In the case of cutting edge issues, which are still enveloped in possibilities and doubt, the problems must be presented unambiguously, so that ethical conclusions may be placed clearly and possible novel scientific solutions found. Commitment must be to the truth, a truth that is always provisional, refutable and questionable. Furthermore, the use of unfocussed images, poorly chosen simplistic metaphors and hyperbole should be avoided. In the words of Dietmar Mieth,46 ‘the term ‘stem cells' has become the magic password for entering a medical utopia where physicians will be able to overcome all human ailments once and for all'. Viewed from another perspective, the dangers and limitations of stem cell research were also often similarly exacerbated, namely in debates that linked the status of the embryo with more vast considerations in terms of human life.

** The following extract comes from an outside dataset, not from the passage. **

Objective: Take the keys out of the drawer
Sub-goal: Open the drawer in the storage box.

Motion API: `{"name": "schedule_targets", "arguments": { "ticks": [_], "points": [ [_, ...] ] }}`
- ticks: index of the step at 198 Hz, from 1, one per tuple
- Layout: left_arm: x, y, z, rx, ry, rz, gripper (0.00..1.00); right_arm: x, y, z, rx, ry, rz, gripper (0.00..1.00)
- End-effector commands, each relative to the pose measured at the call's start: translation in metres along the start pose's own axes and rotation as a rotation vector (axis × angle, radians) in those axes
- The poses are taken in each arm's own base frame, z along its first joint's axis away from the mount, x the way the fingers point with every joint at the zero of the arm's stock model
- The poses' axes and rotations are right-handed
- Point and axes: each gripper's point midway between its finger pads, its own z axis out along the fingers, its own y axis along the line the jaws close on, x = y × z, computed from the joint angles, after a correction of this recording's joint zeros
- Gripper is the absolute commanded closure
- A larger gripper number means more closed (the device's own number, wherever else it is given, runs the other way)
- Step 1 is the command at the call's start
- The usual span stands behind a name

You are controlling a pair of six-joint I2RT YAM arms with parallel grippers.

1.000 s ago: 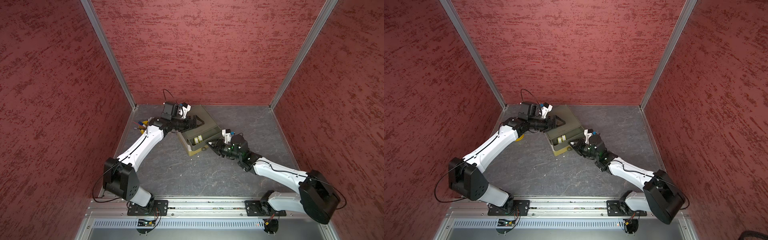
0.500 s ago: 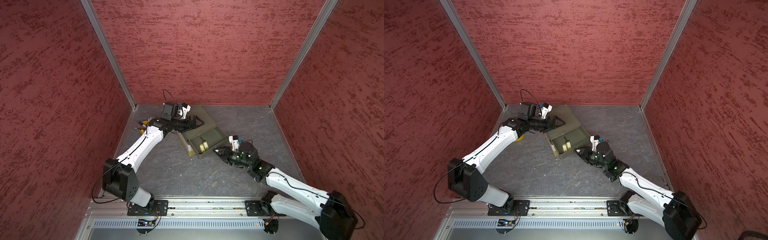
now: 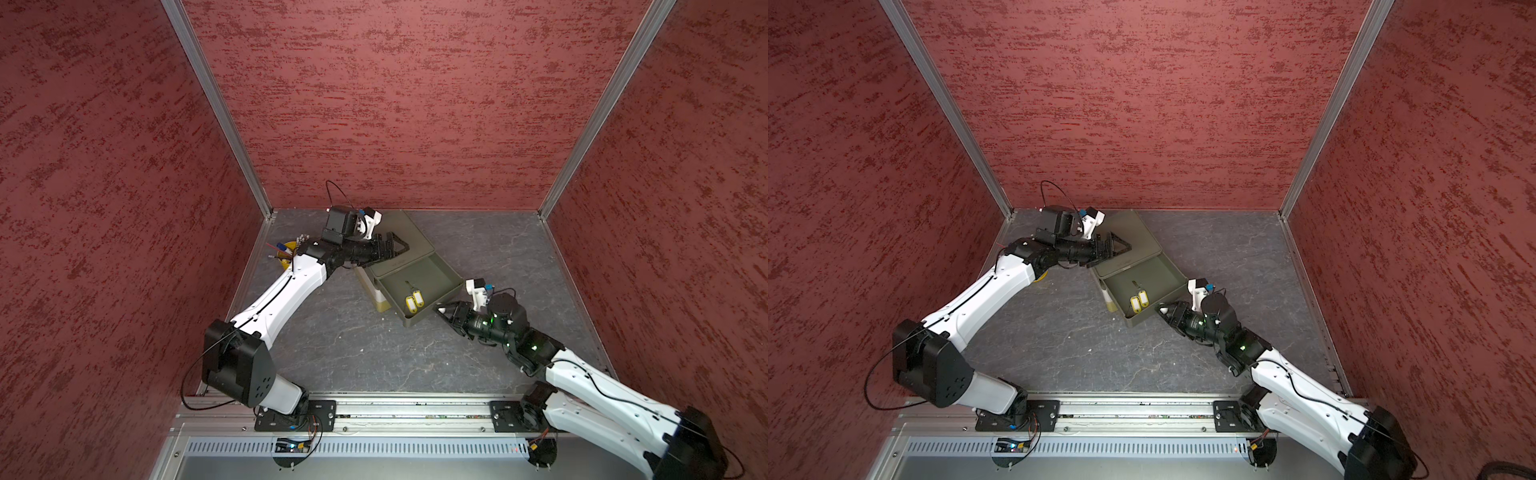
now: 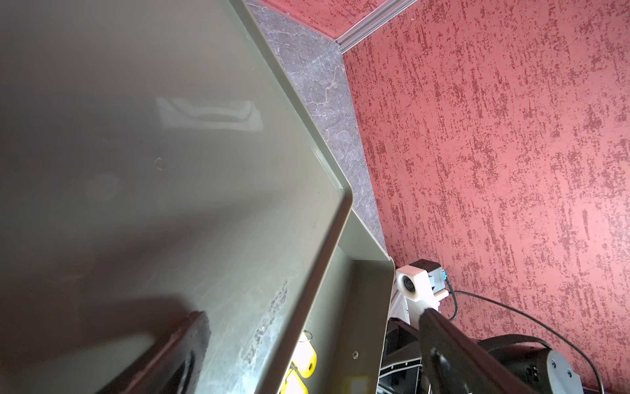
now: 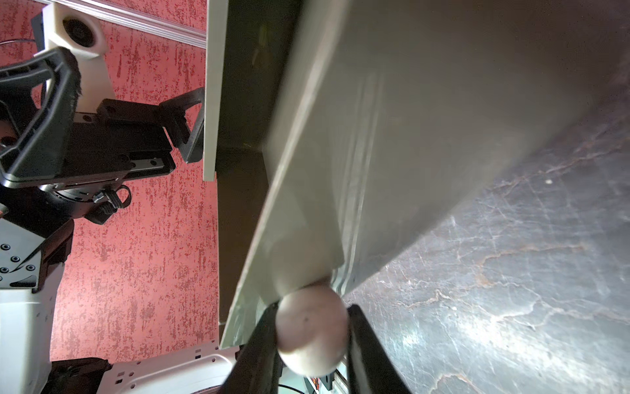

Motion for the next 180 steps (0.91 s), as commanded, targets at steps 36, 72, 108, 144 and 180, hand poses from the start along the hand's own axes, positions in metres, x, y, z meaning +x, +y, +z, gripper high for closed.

Another inherent question to this matter of hyperbole cannot be ignored: the fact that the dynamic imposed on these debates may create unfounded expectations or fears in vulnerable sections of society. Borrowing from Winston Churchill's famous observation on Russia, stem cell research has been ‘a riddle, wrapped in a mystery, inside an enigma'. But, like all worthwhile enigmas, it can render truths, both expected and unexpected. How they are subsequently framed and used should be a welcome challenge for the future.
This work received partial financial support via Fundação para a Ciência e a Tecnologia FCT.
The authors declare no conflict of interest.